Task details >> An exact reprint of the whole listing is what the answer must contain.
==========
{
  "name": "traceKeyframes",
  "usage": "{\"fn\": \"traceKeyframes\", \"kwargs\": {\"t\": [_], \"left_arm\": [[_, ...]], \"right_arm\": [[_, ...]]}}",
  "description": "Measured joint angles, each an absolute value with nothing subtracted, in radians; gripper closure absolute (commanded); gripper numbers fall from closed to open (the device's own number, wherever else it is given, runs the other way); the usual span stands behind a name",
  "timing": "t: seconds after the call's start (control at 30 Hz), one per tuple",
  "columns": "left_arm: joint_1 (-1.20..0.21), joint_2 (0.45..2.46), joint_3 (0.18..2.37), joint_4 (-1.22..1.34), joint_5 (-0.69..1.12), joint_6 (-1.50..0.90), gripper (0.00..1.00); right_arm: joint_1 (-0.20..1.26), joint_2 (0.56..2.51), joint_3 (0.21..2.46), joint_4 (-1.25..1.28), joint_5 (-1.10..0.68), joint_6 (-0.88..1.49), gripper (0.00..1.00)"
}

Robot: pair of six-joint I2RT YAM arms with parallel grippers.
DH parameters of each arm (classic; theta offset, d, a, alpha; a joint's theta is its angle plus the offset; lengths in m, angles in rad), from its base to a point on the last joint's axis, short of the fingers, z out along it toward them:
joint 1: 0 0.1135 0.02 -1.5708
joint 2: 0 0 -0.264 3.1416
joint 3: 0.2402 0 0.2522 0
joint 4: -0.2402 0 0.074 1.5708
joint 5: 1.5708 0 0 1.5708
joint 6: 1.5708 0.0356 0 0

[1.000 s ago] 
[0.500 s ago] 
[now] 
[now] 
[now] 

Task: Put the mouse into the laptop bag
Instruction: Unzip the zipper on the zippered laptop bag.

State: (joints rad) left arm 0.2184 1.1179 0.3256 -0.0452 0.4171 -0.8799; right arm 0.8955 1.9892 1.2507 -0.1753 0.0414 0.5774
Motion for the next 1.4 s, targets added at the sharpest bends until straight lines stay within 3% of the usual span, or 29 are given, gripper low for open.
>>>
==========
Written response >>
{
  "name": "traceKeyframes",
  "usage": "{\"fn\": \"traceKeyframes\", \"kwargs\": {\"t\": [_], \"left_arm\": [[_, ...]], \"right_arm\": [[_, ...]]}}",
  "description": "Measured joint angles, each an absolute value with nothing subtracted, in radians; gripper closure absolute (commanded); gripper numbers fall from closed to open (the device's own number, wherever else it is given, runs the other way); the usual span stands behind a name",
  "timing": "t: seconds after the call's start (control at 30 Hz), one per tuple",
  "columns": "left_arm: joint_1 (-1.20..0.21), joint_2 (0.45..2.46), joint_3 (0.18..2.37), joint_4 (-1.22..1.34), joint_5 (-0.69..1.12), joint_6 (-1.50..0.90), gripper (0.00..1.00); right_arm: joint_1 (-0.20..1.26), joint_2 (0.56..2.51), joint_3 (0.21..2.46), joint_4 (-1.25..1.28), joint_5 (-1.10..0.68), joint_6 (-0.88..1.49), gripper (0.00..1.00)"
}

Robot: pair of six-joint I2RT YAM arms with parallel grippers.
DH parameters of each arm (classic; theta offset, d, a, alpha; a joint's theta is its angle plus the offset; lengths in m, angles in rad), from its base to a point on the last joint's axis, short of the fingers, z out along it toward them:
joint 1: 0 0.1135 0.02 -1.5708
joint 2: 0 0 -0.264 3.1416
joint 3: 0.2402 0 0.2522 0
joint 4: -0.2402 0 0.074 1.5708
joint 5: 1.5708 0 0 1.5708
joint 6: 1.5708 0.0356 0 0

[1.000 s ago] 
[0.500 s ago] 
[now] 
[now] 
[now] 

Task: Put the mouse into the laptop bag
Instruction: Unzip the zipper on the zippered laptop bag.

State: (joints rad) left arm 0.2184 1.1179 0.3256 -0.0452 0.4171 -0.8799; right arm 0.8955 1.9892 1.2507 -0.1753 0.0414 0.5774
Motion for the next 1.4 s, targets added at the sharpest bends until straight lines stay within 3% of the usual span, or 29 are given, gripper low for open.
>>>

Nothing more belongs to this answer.